## Activity:
Among the lines below, how many have the word "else"? The reply is that number alone.

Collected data
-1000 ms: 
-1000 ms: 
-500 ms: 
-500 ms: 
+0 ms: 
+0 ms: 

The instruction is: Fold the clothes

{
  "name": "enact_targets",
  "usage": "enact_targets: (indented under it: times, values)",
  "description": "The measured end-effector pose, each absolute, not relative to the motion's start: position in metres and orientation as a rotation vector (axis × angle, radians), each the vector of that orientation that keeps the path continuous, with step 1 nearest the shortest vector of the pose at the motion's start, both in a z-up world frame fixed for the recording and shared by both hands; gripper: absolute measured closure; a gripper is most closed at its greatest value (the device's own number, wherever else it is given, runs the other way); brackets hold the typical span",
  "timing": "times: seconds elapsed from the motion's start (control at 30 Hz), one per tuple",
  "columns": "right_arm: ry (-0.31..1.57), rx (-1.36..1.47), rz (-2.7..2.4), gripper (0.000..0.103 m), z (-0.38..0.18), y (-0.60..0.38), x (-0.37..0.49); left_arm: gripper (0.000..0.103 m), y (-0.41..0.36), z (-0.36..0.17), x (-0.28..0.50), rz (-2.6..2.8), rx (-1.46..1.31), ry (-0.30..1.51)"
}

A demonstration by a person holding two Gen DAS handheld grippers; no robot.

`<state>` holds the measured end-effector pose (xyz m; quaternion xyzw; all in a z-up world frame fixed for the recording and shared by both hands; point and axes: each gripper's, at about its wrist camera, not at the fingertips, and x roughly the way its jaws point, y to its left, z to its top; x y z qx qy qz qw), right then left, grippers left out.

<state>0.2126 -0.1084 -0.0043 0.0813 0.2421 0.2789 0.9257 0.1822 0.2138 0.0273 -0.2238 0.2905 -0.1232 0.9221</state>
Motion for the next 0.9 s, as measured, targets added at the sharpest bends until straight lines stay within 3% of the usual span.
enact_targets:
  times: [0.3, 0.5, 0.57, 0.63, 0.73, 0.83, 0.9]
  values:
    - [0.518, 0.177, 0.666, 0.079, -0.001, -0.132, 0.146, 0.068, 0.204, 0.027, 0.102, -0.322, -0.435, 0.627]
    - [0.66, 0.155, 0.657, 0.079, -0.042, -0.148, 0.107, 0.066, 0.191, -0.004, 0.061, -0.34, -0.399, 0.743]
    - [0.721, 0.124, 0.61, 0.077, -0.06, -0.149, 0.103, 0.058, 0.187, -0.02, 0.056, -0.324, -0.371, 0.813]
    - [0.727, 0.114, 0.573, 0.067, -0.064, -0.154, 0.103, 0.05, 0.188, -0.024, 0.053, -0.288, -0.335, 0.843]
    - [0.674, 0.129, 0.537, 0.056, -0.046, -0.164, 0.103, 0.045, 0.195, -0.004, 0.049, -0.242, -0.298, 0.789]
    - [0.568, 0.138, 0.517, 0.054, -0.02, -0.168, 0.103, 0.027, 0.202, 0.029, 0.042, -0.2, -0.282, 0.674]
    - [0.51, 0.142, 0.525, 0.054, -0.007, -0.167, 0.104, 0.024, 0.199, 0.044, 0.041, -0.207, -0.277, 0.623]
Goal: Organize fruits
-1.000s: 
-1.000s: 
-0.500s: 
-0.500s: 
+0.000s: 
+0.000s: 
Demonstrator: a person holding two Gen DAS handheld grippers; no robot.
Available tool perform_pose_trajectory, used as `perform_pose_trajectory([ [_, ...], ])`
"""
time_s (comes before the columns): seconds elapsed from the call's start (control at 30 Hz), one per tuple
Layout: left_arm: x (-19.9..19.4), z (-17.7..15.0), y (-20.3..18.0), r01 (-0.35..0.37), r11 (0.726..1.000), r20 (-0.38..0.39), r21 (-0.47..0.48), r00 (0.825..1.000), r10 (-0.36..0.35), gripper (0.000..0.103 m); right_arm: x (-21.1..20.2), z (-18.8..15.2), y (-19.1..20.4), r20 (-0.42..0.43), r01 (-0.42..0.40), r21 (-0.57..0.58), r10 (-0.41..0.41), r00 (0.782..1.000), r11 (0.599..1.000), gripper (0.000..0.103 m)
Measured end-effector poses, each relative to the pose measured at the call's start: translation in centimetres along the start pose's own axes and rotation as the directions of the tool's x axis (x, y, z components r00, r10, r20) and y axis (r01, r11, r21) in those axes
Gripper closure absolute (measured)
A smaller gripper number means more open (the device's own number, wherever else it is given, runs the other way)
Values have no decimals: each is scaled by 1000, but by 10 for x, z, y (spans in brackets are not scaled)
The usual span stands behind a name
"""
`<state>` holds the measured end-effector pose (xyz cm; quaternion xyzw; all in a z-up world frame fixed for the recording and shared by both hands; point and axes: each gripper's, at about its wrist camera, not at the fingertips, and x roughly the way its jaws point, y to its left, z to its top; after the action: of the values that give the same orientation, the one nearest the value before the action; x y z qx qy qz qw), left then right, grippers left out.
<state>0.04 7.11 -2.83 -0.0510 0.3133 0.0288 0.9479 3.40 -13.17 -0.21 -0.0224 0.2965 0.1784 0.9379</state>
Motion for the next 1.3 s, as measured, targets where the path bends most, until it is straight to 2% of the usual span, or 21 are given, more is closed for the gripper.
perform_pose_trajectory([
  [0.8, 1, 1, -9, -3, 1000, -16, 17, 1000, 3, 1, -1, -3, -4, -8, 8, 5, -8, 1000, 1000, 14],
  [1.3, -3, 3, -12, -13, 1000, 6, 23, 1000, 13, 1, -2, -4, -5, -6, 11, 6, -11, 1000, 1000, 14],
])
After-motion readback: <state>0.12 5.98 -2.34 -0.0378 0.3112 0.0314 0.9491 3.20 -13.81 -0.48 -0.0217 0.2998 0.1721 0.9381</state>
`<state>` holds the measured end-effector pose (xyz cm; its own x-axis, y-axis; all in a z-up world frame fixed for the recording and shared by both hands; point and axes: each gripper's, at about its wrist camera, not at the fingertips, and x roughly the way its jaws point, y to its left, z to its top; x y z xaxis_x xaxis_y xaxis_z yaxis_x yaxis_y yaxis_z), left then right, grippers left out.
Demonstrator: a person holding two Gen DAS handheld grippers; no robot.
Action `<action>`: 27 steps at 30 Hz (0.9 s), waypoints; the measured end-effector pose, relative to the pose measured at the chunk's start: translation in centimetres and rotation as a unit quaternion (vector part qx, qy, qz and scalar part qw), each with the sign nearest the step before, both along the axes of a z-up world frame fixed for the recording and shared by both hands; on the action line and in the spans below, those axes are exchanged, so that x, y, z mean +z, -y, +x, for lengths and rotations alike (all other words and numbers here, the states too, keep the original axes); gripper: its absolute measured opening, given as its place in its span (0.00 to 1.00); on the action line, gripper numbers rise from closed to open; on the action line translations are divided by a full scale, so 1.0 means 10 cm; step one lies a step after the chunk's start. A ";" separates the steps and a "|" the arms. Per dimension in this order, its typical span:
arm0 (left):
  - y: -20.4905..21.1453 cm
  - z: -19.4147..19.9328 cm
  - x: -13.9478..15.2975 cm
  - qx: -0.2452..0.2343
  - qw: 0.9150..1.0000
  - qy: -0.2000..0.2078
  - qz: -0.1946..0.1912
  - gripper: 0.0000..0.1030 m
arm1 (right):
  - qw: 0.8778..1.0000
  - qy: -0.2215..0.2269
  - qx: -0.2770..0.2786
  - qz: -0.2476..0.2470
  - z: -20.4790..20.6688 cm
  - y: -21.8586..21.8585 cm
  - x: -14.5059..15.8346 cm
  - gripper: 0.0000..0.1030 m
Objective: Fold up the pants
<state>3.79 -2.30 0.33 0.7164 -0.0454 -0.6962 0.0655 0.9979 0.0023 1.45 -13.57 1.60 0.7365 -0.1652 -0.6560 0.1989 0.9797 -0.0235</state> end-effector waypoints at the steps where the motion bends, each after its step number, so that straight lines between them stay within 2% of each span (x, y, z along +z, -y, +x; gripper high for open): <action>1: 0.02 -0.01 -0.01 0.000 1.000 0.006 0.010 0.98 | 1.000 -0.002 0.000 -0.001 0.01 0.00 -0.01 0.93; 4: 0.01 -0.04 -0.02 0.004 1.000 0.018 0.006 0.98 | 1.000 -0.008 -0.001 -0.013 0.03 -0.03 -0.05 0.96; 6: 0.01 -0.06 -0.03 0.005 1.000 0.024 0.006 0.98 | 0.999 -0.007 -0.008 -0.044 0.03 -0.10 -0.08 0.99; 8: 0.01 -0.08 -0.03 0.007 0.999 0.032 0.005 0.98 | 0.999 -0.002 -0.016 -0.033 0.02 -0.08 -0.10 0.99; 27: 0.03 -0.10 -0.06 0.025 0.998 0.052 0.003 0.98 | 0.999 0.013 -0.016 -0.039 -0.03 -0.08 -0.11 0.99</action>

## Exercise result:
2